Daily Mirror (Northern Ireland)

Let’s do this together YOUR COMMUNITY CORNER

- Edited by SIOBHANMCN­ALLY

That advert when they say, “it’s a Mini adventure”? Well, in my fetid cesspit of a Mini, you’d be travelling back to a primordial swamp where life first began.

I can’t actually remember the last time it was jet-washed and vacuumed, but put it this way, when the car wash opens next week, all three types of life organisms will be found under the dashboard, plus my missing specs case.

Mind you, it’s not going to take just one visit to the jet-wash, the car may take 30 years to clean up before it’s fit for human transport again.

Even the dog is sniffy about getting in the footwell where he normally travels, which is outrageous as he’s responsibl­e for half the harmful debris in that health and safety hazard on wheels.

The crumbs from The Dark Lord’s breakfasts on the school run have now combined with dog hair to make dust balls that roll across the dashboard and threaten to obscure what little I can see out of the windscreen since a plastic bowl hit and cracked the glass a few weeks ago.
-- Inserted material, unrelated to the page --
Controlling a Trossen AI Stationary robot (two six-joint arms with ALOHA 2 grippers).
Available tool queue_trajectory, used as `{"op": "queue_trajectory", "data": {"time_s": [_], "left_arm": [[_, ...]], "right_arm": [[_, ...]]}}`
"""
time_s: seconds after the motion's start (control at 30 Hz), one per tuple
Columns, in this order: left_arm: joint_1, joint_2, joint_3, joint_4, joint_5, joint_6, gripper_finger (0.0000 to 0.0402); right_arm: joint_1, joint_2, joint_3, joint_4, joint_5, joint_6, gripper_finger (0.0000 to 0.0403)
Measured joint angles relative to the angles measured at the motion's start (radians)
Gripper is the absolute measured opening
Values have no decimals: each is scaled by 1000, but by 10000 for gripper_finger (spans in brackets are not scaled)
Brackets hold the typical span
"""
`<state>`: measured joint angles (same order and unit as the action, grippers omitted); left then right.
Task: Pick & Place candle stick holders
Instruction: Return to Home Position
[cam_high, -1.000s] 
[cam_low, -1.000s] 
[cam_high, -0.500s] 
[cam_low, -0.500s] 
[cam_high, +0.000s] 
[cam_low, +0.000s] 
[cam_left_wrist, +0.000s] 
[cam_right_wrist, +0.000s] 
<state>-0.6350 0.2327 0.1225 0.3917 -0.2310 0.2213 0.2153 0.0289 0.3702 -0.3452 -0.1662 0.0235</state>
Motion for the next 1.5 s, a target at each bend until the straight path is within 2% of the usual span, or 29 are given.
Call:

I say “a” plastic bowl but it was in fact attached to The Dark Lord at the time when I hit the brakes, but apparently a glitch in the space-time continuum matrix was to blame and not at all because she was waving her hand around inside the car.

And before anyone says I should clean the car myself, it’s usually parked several streets away from home, and a bucket of water isn’t going to make a dent on that heaving hatchback of primordial soup.

What it really needs is one of those little toxic bomb air fresheners they give you at the car wash which burns the hairs off your nasal passages.

I think I’ll also ask for a spare one for The Dark Lord’s bedroom…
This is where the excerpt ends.